Habían tenido un éxito que se habían ganado a pulso: talento y trabajo; y la suerte había tapado los huecos. Por entonces, triunfar les parecía lo lógico; por fuerza tenía que ser algo eterno, la consecuencia lógica de una adolescencia en la que vestir buenos vaqueros y no tener granos bastaba para garantizar la categoría de jefe de la pandilla. En realidad, la única diferencia de actuar encima de un escenario es que las gracias te las ríe el público en lugar de los amigotes. Luego llega la televisión; y, después, la fiesta se convierte en rutina. La fama no es sino una consumación natural. A continuación, queda la vida entera para darse cuenta de cuánto valía ese estado de gracia efímero. Pero ya se ha esfumado.

Los Tejones andaban entonces por donde soplaba el viento. Ese mismo viento que, más adelante, se los tragó para traer en sus ráfagas una moda nueva: los monólogos humorísticos. Había llegado despacito. El trío se separó. Paul invirtió en un teatro. Pensó que de ese modo tendría siempre un sitio donde actuar. No fue así. Si actuaba, no cubría gastos. La gente lo seguía reconociendo por la calle, desde luego; pero ya no pagaba por ir a verlo, así de sencillo. Le hablaban de sus sketches antiguos. Que confundían con los de Les Nuls o Les Inconnus[3]. Así es el público, te crees que te está adulando y lo recuerda todo fatal. Seguramente porque le importa un carajo.
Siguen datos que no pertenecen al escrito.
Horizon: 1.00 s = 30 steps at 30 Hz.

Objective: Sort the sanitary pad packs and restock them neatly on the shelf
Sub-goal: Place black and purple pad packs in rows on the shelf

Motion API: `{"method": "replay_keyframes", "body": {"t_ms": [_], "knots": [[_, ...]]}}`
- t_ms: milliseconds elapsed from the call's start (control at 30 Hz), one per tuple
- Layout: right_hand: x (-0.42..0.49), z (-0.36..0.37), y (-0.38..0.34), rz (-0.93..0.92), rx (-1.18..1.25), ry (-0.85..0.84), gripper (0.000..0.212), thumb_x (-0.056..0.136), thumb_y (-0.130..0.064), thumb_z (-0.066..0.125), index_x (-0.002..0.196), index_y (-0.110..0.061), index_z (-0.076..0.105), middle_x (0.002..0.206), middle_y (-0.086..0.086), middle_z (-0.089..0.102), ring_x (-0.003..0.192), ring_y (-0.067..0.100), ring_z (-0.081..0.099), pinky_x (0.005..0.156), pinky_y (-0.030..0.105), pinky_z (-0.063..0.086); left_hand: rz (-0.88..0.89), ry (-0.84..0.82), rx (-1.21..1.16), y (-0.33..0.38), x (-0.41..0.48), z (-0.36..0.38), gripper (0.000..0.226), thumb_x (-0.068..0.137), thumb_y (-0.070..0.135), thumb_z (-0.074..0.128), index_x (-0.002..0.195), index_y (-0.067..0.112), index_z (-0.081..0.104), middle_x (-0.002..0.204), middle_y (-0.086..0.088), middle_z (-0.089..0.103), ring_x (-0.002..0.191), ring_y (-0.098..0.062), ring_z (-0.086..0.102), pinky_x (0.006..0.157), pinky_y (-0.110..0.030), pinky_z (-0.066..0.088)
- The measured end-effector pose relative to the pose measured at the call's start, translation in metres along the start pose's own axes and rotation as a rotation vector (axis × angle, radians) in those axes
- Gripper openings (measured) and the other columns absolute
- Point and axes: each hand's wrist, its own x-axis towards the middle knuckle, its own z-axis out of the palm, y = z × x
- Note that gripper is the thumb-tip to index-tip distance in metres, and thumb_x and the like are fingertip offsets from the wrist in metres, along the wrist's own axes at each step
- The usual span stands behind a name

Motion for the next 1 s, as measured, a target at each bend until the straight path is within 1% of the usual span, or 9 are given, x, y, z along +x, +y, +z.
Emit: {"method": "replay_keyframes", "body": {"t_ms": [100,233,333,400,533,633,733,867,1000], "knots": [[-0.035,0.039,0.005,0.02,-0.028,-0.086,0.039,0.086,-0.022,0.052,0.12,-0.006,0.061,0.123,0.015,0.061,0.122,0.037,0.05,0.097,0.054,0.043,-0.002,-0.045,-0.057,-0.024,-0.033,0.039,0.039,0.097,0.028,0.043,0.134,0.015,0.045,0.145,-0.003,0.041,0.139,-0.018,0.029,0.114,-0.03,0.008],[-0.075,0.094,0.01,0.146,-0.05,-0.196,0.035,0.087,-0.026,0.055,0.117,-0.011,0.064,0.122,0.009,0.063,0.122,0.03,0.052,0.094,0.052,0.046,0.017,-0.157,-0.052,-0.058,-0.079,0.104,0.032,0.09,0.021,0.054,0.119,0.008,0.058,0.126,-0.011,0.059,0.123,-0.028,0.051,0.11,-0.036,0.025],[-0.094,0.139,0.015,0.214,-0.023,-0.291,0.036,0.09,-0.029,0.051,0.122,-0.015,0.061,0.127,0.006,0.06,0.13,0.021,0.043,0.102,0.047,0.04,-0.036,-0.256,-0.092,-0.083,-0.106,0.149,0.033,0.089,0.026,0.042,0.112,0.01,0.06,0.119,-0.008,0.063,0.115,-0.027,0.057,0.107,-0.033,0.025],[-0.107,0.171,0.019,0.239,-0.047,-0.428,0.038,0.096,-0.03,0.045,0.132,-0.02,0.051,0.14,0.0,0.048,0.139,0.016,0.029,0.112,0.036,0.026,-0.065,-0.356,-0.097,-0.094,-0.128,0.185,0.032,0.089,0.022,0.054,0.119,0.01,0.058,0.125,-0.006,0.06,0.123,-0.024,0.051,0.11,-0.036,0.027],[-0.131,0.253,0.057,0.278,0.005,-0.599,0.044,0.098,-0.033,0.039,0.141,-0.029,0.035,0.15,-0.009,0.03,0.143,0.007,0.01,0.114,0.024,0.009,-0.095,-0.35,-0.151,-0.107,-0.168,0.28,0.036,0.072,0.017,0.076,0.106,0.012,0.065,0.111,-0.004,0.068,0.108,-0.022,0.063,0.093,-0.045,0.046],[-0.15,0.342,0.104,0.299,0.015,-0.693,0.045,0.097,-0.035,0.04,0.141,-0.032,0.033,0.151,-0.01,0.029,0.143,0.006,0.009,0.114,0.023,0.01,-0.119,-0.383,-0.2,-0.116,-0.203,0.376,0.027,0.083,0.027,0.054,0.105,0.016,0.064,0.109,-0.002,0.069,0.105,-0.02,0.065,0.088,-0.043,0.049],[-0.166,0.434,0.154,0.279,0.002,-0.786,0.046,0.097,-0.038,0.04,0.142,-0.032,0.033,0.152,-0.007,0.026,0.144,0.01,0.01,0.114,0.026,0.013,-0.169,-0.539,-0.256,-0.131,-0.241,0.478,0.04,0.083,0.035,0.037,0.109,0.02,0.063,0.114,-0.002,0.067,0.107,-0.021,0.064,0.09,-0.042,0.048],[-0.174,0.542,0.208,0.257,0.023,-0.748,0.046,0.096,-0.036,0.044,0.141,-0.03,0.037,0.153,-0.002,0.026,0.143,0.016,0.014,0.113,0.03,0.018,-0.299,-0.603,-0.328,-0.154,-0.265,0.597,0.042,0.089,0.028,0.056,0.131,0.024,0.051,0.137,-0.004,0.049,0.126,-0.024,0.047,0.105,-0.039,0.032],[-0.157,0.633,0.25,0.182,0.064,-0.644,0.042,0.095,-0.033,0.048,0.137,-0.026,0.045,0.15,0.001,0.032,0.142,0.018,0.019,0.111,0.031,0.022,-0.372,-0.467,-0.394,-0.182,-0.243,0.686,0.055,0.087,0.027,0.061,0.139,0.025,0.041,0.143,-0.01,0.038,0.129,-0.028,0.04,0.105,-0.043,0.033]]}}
Poco a poco, Paul empezó a lanzar a humoristas jóvenes; y luego, a más. Sin dejar de rendirle una prudente pleitesía, los jóvenes de la manada lo miraban siempre con cierta superioridad, convencidos de que habían inventado el humor, el nuevo humor, el del presente siglo. Paul se había portado exactamente igual a la misma edad.

Pues vale. Paul dio una palmada con ambas manos en el escritorio. Había que llamar a Hugo, el gilipollitas ese que iba en ascenso. Sus espectáculos, al menos, daban beneficios. Paul se inclinó para coger el móvil y, en esas, apareció un SMS: «Hola. ¿Estás en casa?». Era su mujer. Su exmujer.

En el acto le subieron a los ojos unas lágrimas incoherentes. Dejó todo lo que estaba haciendo y contuvo la respiración para concentrarse y que no fluyeran. Se le crispó la mandíbula; estaba enfadado consigo mismo por seguir todavía en ese punto. Pero después no pudo por menos de volver al móvil y mirarlo fijamente como si el aparato pudiera hablar, dar explicaciones, borrarlo todo, prometer una vida diferente.

Al separarse de su mujer un año antes, se había quedado sin su último punto de referencia, sin su última amiga, sin cimientos. Sin su único amor, también.